Recently, I joined a group of ladies and discussed the topic of rejection. If you're at all like me, just the sound of the word can make you want to run away and hide. The speaker asked a very harsh question: "Who didn't love you?" Ouch. Names ran through my head. My heart ached. I did my best to think happy thoughts.

But there was no escaping it; we have all been rejected at some point. We offered our hearts, and the recipient refused. Perhaps they didn't think we were interesting enough, beautiful enough, skinny enough . . . just not enough.

No matter how loved we are, no matter how many friends we have, those few that have denied us always seem to be more prevalent in our thoughts. The rejection outweighs the acceptance.

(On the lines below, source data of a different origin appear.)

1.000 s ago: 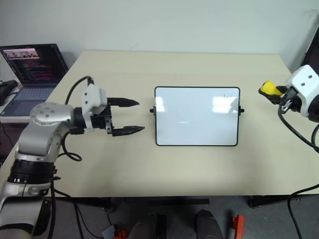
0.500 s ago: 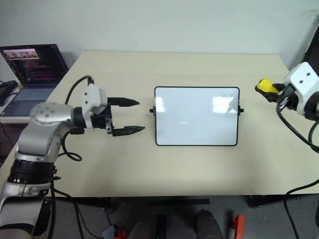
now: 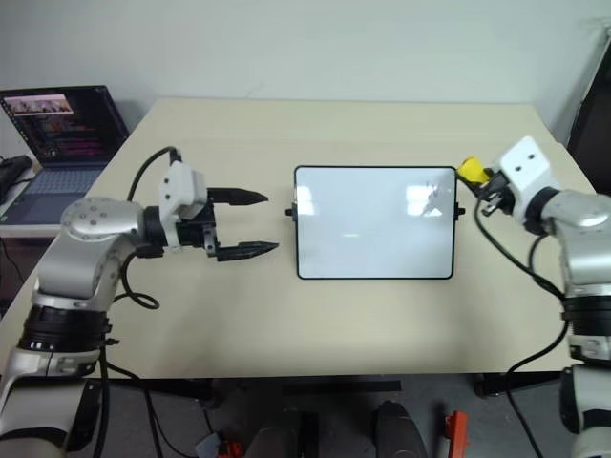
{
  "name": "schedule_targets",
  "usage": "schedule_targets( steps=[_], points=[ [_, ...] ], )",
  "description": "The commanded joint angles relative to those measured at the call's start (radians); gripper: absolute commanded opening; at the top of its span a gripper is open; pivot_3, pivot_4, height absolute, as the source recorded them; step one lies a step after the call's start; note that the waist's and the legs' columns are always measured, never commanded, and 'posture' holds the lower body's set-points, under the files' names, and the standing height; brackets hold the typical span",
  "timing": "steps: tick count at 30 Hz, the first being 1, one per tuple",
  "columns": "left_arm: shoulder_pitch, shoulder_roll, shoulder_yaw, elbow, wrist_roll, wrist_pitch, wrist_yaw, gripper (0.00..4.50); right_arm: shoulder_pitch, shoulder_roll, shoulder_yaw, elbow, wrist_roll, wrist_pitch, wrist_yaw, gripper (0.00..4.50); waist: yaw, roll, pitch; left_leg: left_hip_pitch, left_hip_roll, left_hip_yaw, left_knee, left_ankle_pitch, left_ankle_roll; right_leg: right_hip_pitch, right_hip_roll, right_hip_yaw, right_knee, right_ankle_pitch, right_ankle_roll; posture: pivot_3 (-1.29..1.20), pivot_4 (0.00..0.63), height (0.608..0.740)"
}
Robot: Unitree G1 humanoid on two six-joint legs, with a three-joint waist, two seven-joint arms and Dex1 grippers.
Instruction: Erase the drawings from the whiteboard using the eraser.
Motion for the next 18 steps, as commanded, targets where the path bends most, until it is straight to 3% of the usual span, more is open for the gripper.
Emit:
schedule_targets(
  steps=[1,18],
  points=[
    [-0.024,0.003,0.010,-0.012,-0.003,-0.018,-0.005,4.50,-0.042,0.005,-0.010,-0.019,-0.011,-0.012,-0.032,0.81,0.001,0.000,0.000,0.000,0.000,0.000,0.000,0.000,0.000,0.000,0.000,0.000,0.000,0.000,0.000,0.00,0.150,0.740],
    [-0.008,-0.001,0.016,-0.029,-0.006,-0.007,0.009,4.50,-0.110,0.065,0.137,0.011,-0.134,0.080,-0.055,0.81,-0.004,0.000,0.000,0.000,0.000,0.000,0.000,0.000,0.000,0.000,0.000,0.000,0.001,0.000,0.000,0.00,0.150,0.740]
  ],
)
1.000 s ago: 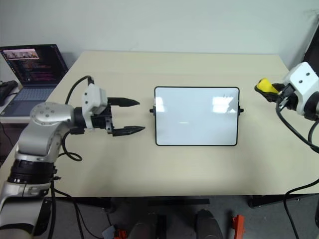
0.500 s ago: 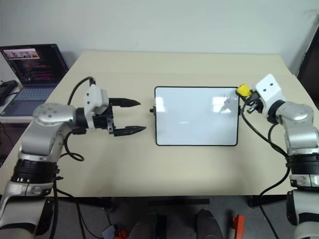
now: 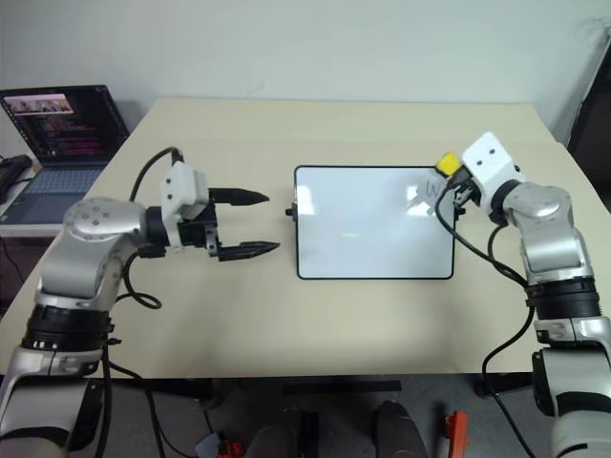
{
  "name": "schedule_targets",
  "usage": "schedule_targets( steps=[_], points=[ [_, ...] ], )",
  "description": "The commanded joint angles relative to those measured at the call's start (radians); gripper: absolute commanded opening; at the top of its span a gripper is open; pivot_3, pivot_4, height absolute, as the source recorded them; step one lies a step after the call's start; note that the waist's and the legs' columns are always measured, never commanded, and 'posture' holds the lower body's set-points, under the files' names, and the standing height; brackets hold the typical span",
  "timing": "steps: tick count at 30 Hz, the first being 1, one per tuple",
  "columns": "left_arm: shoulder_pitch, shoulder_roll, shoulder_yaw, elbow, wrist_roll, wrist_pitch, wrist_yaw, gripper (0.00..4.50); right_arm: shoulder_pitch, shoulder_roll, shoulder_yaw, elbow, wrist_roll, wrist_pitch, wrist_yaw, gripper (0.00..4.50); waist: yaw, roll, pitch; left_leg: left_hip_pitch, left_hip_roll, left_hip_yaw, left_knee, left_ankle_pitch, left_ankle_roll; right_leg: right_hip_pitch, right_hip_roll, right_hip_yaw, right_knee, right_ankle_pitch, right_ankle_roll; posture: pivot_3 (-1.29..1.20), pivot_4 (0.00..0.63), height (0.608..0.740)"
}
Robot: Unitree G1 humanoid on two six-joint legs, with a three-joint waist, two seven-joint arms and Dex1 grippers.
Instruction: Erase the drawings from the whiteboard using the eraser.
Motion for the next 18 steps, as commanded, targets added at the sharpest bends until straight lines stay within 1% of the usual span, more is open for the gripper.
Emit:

Today, I experienced my first rejection online that actually stung. A week or so ago, I was matched up with a guy. He was tall, handsome, played the guitar, loved his nephew, seemed interesting. I "started communication," and he ignored my request. I "nudged" him. He still didn't respond. I made up excuses . . . maybe his computer is broken, he's out of the country, he doesn't check the site often, etc. But today, he saw my request to communicate and closed me out. It's sort of like tapping someone on the shoulder, saying, "Hi! I'm blah blah blah," and having them turn around, look you up and down, and walk away without a single word. Ouch.

But rejection is part of relationships. It's part of this game. I don't like it. And I don't like rejecting guys because they're not handsome enough, not tall enough, not interesting enough, not enough. I feel like I do more rejecting than accepting, and I hate it. Really. But it goes on in real life as well, I suppose. But I don't have to tell someone that I'm rejecting them face-to-face like I do online. And I don't have to be told either.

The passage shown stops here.